Hacker News new | past | comments | ask | show | jobs | submit login

How many tokens / sec are you getting on an M1 Air? Curious since I'm at work and can't try this on my Air yet hah.



~13 tokens per second. I asked for a story about goldilocks and this was the timings on my M1 air using `ollama run mistral --verbose`:

total duration: 33.964492834s

load duration: 1.471584ms

prompt eval count: 8 token(s)

prompt eval duration: 385.334ms

prompt eval rate: 20.76 tokens/s

eval count: 418 token(s)

eval duration: 31.887033s

eval rate: 13.11 tokens/s


I'm getting >30 tokens/sec using it with ollama and an M2 Pro. That might be a little slow though because I have a background finetuning job running.

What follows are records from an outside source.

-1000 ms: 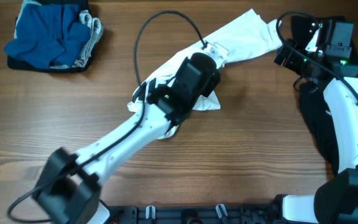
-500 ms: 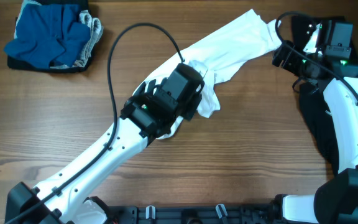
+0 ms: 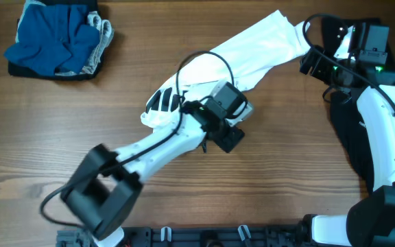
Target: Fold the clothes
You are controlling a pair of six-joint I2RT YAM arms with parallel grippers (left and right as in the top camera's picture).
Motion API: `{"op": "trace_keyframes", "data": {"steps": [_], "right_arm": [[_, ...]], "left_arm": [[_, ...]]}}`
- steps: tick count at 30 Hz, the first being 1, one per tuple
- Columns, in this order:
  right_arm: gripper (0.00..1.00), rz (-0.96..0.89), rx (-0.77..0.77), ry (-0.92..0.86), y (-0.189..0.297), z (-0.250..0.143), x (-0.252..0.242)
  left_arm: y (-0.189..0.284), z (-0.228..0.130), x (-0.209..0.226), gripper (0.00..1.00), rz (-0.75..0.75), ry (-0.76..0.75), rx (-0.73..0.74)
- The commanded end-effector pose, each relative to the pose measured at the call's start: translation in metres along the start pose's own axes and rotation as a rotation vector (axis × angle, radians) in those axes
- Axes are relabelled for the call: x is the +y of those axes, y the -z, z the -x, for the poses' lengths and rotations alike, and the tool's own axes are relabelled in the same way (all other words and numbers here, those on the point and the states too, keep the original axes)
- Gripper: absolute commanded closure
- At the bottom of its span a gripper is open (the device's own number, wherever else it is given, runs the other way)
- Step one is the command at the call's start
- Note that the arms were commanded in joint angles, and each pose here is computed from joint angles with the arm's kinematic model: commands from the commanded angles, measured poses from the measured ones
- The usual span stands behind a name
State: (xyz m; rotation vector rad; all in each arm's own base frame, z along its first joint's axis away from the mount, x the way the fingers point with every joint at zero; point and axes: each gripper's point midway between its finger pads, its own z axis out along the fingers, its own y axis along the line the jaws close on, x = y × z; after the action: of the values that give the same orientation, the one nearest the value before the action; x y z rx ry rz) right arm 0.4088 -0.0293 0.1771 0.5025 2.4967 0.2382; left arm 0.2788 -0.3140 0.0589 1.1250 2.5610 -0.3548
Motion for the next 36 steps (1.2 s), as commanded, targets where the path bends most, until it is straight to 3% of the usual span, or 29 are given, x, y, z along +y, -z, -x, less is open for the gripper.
{"op": "trace_keyframes", "data": {"steps": [1,9,18,20,23,26,30,36], "right_arm": [[0.06,0.003,0.015,0.013,-0.005,-0.002,-0.001],[0.06,-0.001,0.013,0.015,-0.005,-0.002,-0.002],[0.06,-0.002,0.003,0.018,-0.005,0.000,-0.002],[0.06,-0.003,0.003,0.019,-0.005,0.000,-0.002],[0.05,-0.005,0.002,0.019,-0.005,0.000,-0.002],[0.05,-0.005,0.002,0.021,-0.005,0.000,-0.002],[0.05,-0.004,0.000,0.021,-0.005,0.001,-0.002],[0.05,-0.004,-0.001,0.021,-0.005,0.001,-0.002]], "left_arm": [[-0.017,0.001,-0.001,0.28,-0.011,-0.053,0.000],[-0.052,0.009,0.019,0.26,0.086,-0.001,-0.026],[-0.054,0.014,0.036,0.27,0.161,0.034,-0.050],[-0.058,0.013,0.039,0.32,0.168,0.036,-0.048],[-0.059,0.012,0.045,0.49,0.205,0.002,-0.043],[-0.051,0.012,0.072,0.47,0.370,-0.067,-0.026],[-0.052,0.009,0.068,0.45,0.340,-0.120,-0.008],[-0.055,-0.007,0.058,0.65,0.285,-0.126,0.055]]}}
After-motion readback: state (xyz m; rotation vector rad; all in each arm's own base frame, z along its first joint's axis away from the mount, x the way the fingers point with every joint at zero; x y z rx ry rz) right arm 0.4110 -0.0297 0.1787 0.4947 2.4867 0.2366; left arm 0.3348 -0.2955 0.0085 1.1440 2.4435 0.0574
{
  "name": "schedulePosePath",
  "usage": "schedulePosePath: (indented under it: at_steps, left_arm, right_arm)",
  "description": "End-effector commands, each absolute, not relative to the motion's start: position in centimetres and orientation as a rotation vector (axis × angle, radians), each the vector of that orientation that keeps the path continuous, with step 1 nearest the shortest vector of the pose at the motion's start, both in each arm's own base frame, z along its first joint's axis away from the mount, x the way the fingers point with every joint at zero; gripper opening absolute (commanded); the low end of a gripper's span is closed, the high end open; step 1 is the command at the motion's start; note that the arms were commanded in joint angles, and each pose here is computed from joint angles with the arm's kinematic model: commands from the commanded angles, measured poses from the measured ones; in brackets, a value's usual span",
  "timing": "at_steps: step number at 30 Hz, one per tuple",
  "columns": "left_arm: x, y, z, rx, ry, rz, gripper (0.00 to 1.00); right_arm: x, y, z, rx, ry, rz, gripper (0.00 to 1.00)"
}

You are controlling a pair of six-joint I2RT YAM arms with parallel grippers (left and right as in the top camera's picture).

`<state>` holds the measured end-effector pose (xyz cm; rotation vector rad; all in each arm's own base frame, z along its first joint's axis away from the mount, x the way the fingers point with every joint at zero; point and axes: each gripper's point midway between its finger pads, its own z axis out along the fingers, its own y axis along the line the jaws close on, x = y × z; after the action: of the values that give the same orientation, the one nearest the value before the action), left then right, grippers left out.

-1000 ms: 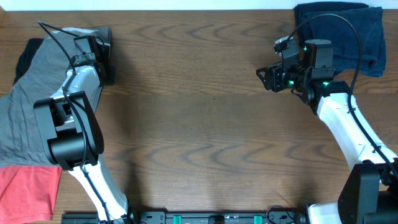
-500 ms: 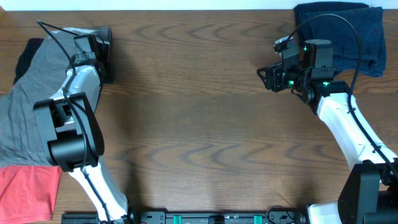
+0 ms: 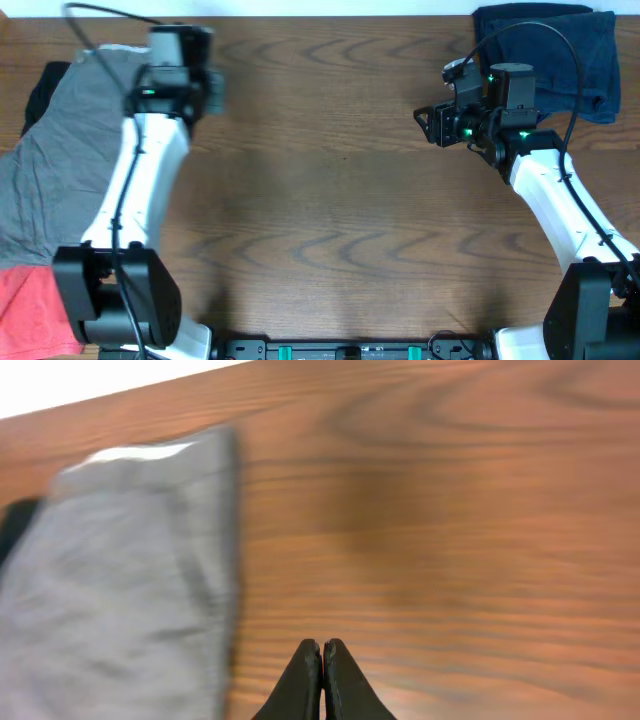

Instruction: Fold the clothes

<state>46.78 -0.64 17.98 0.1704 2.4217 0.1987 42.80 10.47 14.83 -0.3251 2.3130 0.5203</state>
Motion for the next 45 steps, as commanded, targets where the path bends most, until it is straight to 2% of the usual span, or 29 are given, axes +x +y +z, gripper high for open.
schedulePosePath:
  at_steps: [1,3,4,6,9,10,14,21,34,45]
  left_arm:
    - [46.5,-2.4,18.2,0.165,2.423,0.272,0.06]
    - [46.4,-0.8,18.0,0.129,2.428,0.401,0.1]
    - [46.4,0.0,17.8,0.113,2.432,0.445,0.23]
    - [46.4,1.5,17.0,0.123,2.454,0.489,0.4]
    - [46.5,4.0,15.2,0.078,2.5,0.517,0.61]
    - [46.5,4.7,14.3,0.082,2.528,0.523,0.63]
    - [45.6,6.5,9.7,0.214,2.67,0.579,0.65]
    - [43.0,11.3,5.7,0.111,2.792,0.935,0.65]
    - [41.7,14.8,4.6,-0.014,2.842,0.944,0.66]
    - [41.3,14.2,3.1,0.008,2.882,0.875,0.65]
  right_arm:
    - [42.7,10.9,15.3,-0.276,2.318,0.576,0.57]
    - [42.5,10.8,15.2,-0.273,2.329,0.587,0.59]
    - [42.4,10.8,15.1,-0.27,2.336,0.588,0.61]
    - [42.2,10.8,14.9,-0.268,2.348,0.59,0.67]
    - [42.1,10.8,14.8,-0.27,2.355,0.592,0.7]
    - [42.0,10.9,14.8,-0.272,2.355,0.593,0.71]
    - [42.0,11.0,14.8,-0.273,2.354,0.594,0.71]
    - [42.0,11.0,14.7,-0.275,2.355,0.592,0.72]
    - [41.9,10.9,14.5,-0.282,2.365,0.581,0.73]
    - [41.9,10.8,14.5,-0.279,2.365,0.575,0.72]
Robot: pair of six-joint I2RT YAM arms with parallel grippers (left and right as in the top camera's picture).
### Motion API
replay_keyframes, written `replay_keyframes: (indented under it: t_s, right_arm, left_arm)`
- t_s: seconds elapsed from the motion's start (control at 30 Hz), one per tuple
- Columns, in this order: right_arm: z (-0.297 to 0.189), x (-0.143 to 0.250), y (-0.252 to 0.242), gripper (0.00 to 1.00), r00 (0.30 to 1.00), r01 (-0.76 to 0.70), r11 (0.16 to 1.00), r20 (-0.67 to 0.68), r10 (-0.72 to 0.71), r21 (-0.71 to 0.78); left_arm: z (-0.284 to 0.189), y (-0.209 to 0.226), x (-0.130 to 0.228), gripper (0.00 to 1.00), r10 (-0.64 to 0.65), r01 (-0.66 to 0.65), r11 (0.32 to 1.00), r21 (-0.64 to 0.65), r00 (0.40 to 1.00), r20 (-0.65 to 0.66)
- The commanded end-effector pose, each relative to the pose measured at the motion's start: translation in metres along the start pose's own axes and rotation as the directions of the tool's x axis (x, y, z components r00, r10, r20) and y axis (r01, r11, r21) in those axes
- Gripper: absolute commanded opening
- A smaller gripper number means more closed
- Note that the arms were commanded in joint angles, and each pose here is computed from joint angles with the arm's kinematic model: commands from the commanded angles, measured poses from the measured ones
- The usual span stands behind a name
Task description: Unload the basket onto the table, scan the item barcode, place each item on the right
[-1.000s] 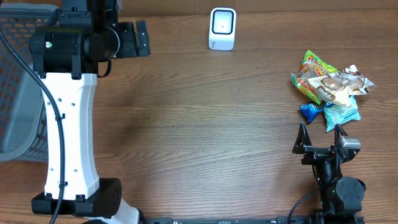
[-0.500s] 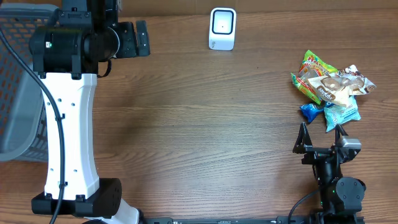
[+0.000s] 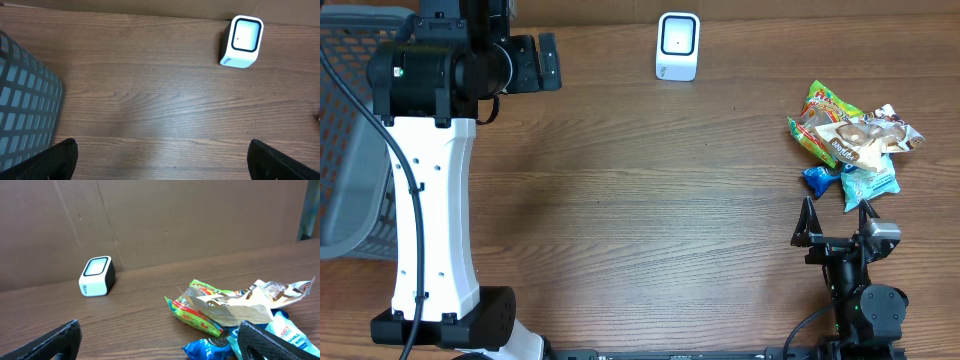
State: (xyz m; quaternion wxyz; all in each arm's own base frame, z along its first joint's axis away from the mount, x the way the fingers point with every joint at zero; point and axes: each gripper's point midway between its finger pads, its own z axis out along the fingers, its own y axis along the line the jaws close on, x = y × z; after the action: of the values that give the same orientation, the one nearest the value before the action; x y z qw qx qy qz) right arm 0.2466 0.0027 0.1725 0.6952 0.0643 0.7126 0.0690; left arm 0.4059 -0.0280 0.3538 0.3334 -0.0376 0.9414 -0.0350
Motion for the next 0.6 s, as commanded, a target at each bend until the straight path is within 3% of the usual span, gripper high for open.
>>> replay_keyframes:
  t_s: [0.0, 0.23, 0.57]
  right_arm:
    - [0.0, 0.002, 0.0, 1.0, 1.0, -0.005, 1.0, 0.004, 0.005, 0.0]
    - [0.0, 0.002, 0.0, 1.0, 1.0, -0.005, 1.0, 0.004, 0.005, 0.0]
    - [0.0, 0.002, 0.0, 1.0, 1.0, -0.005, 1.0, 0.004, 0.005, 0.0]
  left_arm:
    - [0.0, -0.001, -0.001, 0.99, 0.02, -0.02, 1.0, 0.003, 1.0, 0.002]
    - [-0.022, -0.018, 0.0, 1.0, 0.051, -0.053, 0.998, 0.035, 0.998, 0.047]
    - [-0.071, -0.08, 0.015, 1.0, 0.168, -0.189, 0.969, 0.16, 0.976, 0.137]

Bit of a tangential question here, but any recommendations on how to get started fine tuning this model (or ones like it)? I feel like there are a million different tutorial and ways of doing it when I google.


https://github.com/OpenAccess-AI-Collective/axolotl

This is a wrapper around many training methods, and it has yielded many excellent community finetunes already.


Take a look at the QLoRA repo https://github.com/artidoro/qlora/ which has an example finetuning Llama. Made by the authors of the QLoRA paper.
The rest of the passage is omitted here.